In my case, where I am just learning a few things about programming, it 
is enormously helpful to see how various tasks are implemented.  Others 
with more aptitude could well make major advances.  CCP4 and CNS both 
have restrictions that would probably put Stallman into an autistic 
rage, but with source code available, we at least have the luxury of 
looking to see how things are done, possibly correct mistakes, port to 
"unsupported" platforms, and there exists the opportunity to make 
improvements and submit those.

> I think there is a conceptual difference of some significance

Sure, it isn't the same as making data available, but my point wasn't 
that the two are identical problems, but rather that similar objections 
in favor of vs. opposed to open source can be made for open use of 
structure factors.

> That the tendency of structure factor absence
> correlates with poor quality is indeed a concerning fact (ibid.)

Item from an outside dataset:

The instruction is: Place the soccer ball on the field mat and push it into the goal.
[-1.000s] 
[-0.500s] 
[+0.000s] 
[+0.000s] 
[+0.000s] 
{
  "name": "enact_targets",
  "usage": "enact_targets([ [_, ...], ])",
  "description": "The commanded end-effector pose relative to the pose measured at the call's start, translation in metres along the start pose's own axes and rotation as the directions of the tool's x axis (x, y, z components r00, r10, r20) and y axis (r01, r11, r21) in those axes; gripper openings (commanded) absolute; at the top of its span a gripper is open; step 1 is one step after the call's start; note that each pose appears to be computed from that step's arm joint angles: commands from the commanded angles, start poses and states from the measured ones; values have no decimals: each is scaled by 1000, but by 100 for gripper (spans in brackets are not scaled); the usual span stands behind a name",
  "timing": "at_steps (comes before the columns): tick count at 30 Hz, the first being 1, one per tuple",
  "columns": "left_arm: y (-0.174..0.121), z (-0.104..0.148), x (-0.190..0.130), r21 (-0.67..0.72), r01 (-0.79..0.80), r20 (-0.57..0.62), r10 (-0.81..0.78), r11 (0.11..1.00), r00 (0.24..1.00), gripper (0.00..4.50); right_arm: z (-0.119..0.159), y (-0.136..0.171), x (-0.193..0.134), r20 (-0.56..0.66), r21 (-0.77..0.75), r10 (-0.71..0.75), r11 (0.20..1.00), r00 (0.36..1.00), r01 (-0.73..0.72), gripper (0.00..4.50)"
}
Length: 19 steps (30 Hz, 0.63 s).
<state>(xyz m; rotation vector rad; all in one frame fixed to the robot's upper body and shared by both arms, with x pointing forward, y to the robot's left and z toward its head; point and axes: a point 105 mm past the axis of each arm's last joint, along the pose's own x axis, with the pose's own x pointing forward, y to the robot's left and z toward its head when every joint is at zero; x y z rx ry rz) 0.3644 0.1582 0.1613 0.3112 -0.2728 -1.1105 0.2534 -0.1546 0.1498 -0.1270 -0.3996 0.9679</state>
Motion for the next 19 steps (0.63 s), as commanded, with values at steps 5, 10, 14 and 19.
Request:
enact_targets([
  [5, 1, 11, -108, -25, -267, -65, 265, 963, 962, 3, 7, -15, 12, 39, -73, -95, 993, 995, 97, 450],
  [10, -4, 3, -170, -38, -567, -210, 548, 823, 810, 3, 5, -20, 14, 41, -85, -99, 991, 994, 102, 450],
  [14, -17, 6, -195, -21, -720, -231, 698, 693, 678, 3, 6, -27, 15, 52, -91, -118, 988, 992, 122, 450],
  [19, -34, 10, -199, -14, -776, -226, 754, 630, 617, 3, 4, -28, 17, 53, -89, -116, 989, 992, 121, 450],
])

I assume you are referring to the figure in the paper that shows a 
linear correlation between Rfree and % of structures where Fobs were 
deposited.

Let's also remember that (a) Rfactor correlates rather strongly with 
resolution, so that a similar plot might reveal that those with higher 
resolution data were more likely to supply structure factors, and (b) 
there are a number of people, like myself, who follow the advice of the 
authors of that and previous papers to the letter and tend to idealize 
geometry at the expense of R-factor and also separate our test from 
working data sets immediately rather than late in refinement, which 
gives a higher absolute value of Rfree.   We would like to think our 
structures are no worse for doing things in the recommended way.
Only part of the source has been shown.